EXERCISE AIM: Look for the word "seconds" in the data below, and copy every line that holds it.

SUPPLIED MATERIAL:

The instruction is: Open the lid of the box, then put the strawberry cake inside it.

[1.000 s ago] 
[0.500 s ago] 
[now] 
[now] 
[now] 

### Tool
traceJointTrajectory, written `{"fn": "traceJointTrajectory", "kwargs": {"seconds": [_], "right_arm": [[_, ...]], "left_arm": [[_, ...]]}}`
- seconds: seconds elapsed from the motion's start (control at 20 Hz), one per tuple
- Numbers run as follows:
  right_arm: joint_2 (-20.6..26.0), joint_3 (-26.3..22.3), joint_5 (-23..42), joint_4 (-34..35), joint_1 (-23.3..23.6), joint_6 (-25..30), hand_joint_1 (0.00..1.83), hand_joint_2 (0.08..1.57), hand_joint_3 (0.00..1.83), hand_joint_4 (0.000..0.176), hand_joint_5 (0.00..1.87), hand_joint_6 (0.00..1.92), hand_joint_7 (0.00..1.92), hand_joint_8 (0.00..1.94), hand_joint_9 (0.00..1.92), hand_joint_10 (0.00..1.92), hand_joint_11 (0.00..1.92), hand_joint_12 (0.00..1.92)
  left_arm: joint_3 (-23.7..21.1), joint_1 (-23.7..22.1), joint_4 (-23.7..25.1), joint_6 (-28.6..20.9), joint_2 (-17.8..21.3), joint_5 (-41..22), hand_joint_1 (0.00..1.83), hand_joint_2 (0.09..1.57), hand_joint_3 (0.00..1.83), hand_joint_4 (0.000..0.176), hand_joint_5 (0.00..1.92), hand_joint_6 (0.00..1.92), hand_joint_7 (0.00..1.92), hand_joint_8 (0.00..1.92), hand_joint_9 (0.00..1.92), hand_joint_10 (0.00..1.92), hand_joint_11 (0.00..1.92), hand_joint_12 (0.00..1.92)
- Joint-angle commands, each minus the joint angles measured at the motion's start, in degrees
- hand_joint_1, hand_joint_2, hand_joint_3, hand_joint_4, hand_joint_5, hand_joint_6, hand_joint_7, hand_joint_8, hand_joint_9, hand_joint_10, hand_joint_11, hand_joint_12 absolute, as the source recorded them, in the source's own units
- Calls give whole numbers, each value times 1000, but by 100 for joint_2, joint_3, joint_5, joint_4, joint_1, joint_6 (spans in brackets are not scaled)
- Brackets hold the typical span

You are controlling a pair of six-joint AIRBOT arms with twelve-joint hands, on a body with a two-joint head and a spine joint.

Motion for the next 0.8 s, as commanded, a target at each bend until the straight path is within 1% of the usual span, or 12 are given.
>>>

ANSWER TO THIS EXERCISE:
traceJointTrajectory, written `{"fn": "traceJointTrajectory", "kwargs": {"seconds": [_], "right_arm": [[_, ...]], "left_arm": [[_, ...]]}}`
- seconds: seconds elapsed from the motion's start (control at 20 Hz), one per tuple

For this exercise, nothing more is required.